- Born: November 18, 1882 Indianapolis, Indiana, US
- Died: March 18, 1968 (aged 85) Greenfield, Indiana, US
- Burial place: Crown Hill Cemetery and Arboretum, Section 42, Lot 218 39°49′17″N 86°10′00″W﻿ / ﻿39.8214090°N 86.1666707°W
- Occupation: Sculptor

= Helene Hibben =

American sculptor

Helene Hibben (November 18, 1882– March 18,1968) was an American artist from Indianapolis. Hibben was a sculptor and is a confirmed participant in the Indianapolis City Hospital Project. She created a large bronze statue for the creation of the Burdsal Units. It can still be seen on the campus of Sidney and Lois Eskenazi Hospital. She spent a large portion of her life in childcare, caring for children during World War II and teaching at her own school. In 1917, Hibben founded the Hibben school for kindergarten and primary grades.

==Biography==
Hibben was born on November 18, 1882, to Thomas E. Hibben and Jane Merrill Ketcham Hibben. The Hibbens, had two other children, a son, Thomas, and a daughter, Hazen. She grew up in Indianapolis, Indiana, and received training at the Pratt Institute in New York City as a child. She attended the Benjamin Harris School and Shortridge High School. Helene Hibben was a student under William Forsyth, and later studied at the Chicago Art Institute under Lorado Taft and the Art Students League of New York, where she studied under James Earle Fraser. Helene Hibben died in 1968 at age 86 in a nursing home. She was buried in Crown Hill Cemetery

==Career in art==
Helene Hibben was a participant in the Indianapolis City Hospital Project, and produced the large, bronze dedication plaque for the new Burdsal Units built in 1914. Before the tablet, Hibben had few large-scale opportunities; she had been limited to working with small figures that were created in her garden, such as vases, small plaques, and tiles, which featured illustrations of nursery rhymes. The plaque measures three by eight feet, and it can still be found on the campus of Sidney and Lois Eskenazi Hospital.
Hibben spent a large portion of her career outside of the City Hospital Project teaching at the John Herron Art Institute. In 1936, Hibben's work was featured in an exhibit at the Irvington Artists' Exhibition.

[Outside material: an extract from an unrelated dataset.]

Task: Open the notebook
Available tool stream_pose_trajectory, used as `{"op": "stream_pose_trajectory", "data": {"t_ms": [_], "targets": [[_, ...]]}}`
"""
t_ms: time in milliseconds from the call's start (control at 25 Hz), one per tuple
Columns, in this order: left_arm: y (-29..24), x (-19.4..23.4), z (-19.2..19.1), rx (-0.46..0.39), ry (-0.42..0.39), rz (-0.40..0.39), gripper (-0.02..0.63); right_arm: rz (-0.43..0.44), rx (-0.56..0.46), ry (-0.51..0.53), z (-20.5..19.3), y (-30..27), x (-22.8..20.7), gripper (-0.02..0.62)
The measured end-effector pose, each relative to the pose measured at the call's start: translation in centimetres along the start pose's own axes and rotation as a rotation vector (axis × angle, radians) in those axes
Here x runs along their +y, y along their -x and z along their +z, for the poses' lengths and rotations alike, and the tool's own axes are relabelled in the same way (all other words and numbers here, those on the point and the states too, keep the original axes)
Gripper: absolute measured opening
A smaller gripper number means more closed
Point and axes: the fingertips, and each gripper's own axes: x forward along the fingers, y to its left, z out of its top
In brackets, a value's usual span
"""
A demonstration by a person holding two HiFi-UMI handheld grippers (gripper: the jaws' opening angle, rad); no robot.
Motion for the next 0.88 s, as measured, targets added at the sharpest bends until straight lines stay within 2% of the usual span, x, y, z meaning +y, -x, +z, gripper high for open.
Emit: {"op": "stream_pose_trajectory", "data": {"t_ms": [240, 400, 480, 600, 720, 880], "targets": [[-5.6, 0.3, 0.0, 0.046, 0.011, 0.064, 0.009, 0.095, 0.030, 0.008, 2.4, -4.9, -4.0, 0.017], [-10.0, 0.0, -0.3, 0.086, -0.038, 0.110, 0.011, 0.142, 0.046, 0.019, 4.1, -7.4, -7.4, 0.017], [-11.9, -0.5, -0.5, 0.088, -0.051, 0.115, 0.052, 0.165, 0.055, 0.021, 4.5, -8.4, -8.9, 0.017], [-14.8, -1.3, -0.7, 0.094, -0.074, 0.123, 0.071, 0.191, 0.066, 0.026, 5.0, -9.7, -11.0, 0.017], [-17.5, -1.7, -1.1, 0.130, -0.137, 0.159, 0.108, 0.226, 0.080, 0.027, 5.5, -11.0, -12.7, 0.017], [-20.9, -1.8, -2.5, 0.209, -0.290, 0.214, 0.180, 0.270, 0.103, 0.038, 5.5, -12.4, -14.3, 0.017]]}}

Her work featured a variety of sculptures, including four small heads which were modeled years before and were cast in plaster. The works were described as "exceedingly artistic."

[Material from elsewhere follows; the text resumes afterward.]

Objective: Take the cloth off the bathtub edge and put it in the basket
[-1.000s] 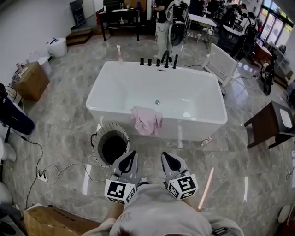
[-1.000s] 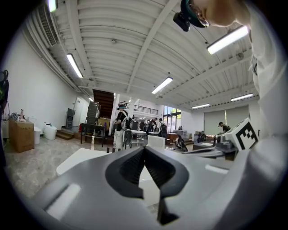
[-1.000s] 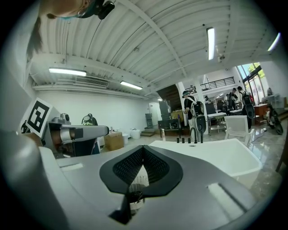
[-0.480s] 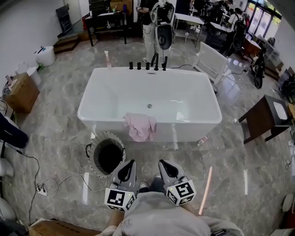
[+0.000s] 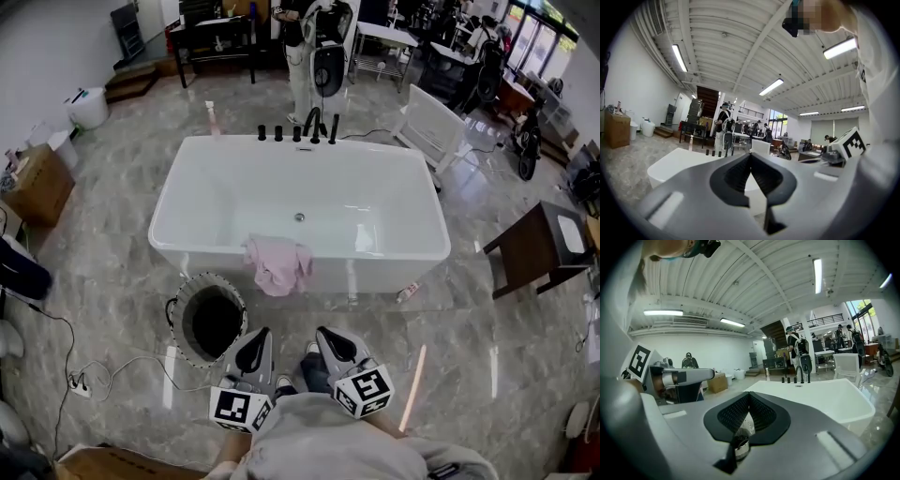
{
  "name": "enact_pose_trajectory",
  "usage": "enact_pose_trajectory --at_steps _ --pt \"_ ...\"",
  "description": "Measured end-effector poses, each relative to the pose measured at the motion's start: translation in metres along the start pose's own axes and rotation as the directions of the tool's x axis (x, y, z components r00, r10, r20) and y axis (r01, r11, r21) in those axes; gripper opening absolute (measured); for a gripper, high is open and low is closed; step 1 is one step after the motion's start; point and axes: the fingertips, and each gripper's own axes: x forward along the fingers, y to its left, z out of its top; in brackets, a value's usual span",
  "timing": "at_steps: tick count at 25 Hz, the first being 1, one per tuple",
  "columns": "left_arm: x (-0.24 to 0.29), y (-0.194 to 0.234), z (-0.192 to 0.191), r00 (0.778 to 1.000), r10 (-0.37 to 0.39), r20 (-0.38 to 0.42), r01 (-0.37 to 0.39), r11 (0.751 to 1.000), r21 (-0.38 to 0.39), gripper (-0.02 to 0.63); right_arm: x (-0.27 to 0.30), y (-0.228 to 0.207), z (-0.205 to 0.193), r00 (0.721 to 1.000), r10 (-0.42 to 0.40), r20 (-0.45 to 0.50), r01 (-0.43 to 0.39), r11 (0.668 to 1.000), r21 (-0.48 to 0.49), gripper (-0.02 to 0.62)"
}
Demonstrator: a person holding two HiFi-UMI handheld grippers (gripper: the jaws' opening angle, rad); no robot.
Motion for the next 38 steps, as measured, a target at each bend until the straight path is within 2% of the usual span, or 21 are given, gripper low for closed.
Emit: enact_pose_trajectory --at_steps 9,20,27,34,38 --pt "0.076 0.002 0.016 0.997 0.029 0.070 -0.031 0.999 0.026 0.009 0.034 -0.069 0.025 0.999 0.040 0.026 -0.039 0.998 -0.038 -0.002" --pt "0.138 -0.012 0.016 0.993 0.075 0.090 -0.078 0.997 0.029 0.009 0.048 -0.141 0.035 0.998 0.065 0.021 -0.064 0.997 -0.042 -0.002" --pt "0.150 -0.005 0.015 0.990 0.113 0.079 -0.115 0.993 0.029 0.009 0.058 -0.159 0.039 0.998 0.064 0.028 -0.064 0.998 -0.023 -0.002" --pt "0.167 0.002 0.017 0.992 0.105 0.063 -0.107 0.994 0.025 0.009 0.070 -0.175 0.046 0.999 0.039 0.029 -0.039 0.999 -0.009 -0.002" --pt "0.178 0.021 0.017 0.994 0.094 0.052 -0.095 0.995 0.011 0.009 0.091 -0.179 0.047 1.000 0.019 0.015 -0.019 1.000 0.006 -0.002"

== Career in childcare and education ==
During World War II, Helene Hibben's creation of art declined as she made teaching and childcare her priority. She cared for children from 6 o'clock in the morning until 6 o'clock in the evening, five days a week for their parents; the fathers were at war, and the mothers were in war work. She considered the work to be of great value, and was willing to take a break from her sculpting to so it.

Hibben owned and operated the Hibben School for preschool children with her sister, Hazen Hibben. The school's building was created in 1926 by Thomas Hibben. The school started with six pupils and grew to 120 pupils by 1929. At least two-thirds of the children in Irvington attended the school in its lifetime. Her background in art encouraged her to design educational toys, which she used in her school. In addition to teaching kindergarten classes, Helene Hibben conducted dance classes for students of all ages, from toddlers to college students. She taught grace, poise, rhythm, co-ordination, and aimed to provide a strong foundation for health and technical knowledge of all types of dance. Hibben taught at the school until 1963.

Helene Hibben was both a student and a teacher of French. She taught the language to children in her kindergarten classes, successfully teaching them how to converse. Her students created a paper doll theater to strengthen their skills and encourage use of the language. The act of participating in the paper doll theater entertained the children, who thought of it as nothing more than playing, but it also expanded their French vocabulary. Hibben wrote a small play called "The House That Jack Build" for the students to perform. Its two performances, which took place inside Hibben's home, received full houses. The children's play had such success that it was repeated at Irvington's motion picture house under the auspices of the Irvington Parent-Teacher's Club for the benefit of the French relief fund. Hibben would take her pupils on various trips to encourage their language skills. She took them on motor trips to the country, asking them to give the French names of the things they saw. They also went on sketching trips where they would only speak in French and would work on improving their drawing skills.